• [PROBLEM TO WORK ON] The material must be copied out exactly, line for line.

• [DATA BLOCK]
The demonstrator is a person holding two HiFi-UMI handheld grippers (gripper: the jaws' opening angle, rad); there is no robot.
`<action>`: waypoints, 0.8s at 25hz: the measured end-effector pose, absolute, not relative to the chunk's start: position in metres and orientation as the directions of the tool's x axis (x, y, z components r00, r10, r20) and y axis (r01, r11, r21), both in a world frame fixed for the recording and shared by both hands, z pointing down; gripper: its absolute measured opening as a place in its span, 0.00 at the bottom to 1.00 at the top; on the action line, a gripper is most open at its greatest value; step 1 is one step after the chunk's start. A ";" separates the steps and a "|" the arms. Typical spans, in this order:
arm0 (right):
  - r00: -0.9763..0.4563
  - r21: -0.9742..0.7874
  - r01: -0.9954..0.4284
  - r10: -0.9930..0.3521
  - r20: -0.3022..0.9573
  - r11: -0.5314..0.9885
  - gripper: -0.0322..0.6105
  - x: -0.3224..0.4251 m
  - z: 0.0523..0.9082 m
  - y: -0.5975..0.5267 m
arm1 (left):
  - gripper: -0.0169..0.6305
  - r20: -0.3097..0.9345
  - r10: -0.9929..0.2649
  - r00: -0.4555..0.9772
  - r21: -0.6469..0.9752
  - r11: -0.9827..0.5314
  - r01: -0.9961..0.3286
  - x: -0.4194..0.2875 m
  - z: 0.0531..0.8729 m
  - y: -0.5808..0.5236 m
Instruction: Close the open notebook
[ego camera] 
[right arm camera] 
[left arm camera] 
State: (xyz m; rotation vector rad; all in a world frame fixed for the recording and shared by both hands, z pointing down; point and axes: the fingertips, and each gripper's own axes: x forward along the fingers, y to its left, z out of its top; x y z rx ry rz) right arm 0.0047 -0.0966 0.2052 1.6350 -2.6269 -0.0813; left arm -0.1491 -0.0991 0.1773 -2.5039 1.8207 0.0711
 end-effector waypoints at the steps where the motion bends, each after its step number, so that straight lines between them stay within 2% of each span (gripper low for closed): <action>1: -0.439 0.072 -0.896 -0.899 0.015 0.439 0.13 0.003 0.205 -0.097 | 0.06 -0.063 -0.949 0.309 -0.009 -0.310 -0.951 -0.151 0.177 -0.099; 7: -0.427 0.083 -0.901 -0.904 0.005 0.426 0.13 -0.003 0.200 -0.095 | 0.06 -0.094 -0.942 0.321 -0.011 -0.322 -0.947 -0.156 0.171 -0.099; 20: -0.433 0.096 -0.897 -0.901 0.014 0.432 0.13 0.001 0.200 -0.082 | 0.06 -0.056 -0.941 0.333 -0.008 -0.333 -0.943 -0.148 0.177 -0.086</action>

• [RESULT FOR THIS EXERCISE]
The demonstrator is a person holding two HiFi-UMI handheld grippers (gripper: the jaws' opening angle, rad); there is no robot.
`<action>`: waypoints, 0.8s at 25hz: the measured end-effector pose, absolute, not relative to the chunk's start: position in metres and orientation as the directions of the tool's x axis (x, y, z components r00, r10, r20) and y axis (r01, r11, r21), both in a world frame fixed for the recording and shared by both hands, z pointing down; gripper: its absolute measured opening as a place in its span, 0.00 at the bottom to 1.00 at the top; on the action line, a gripper is most open at its greatest value; step 1 is one step after the chunk's start. A ";" separates the steps and a "|" the arms. Typical spans, in this order:
arm0 (right):
  - r00: -0.9763..0.4563
  - r21: -0.9742..0.7874
  - r01: -0.9954..0.4284
  - r10: -0.9930..0.3521
  - r20: -0.3022..0.9573
  - r11: -0.5314..0.9885
  - gripper: -0.0322..0.6105
  - x: -0.3224..0.4251 m
  - z: 0.0523..0.9082 m
  - y: -0.5975..0.5267 m
arm1 (left):
  - gripper: -0.0169..0.6305
  - r20: -0.3097..0.9345
  - r10: -0.9929..0.2649
  - r00: -0.4555..0.9772
  - r21: -0.6469..0.9752
  - r11: -0.9827..0.5314
  - r01: -0.9961..0.3286
  - x: -0.4194..0.2875 m
  - z: 0.0531..0.8729 m
  - y: -0.5808..0.5236 m
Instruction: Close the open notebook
[ego camera] 
[right arm camera] 
[left arm camera] 
State: (xyz m; rotation vector rad; all in a world frame fixed for the recording and shared by both hands, z pointing down; point and axes: the fingertips, and each gripper's own axes: x forward along the fingers, y to its left, z out of its top; x y z rx ry rz) right arm 0.0047 -0.0966 0.2052 1.6350 -2.6269 -0.0813; left arm -0.1491 -0.0991 0.1773 -2.5039 1.8207 0.0711
 end-effector waypoints at the steps where the motion bends, each after its step number, so that straight lines between them stay within 2% of each span (gripper low for closed): <action>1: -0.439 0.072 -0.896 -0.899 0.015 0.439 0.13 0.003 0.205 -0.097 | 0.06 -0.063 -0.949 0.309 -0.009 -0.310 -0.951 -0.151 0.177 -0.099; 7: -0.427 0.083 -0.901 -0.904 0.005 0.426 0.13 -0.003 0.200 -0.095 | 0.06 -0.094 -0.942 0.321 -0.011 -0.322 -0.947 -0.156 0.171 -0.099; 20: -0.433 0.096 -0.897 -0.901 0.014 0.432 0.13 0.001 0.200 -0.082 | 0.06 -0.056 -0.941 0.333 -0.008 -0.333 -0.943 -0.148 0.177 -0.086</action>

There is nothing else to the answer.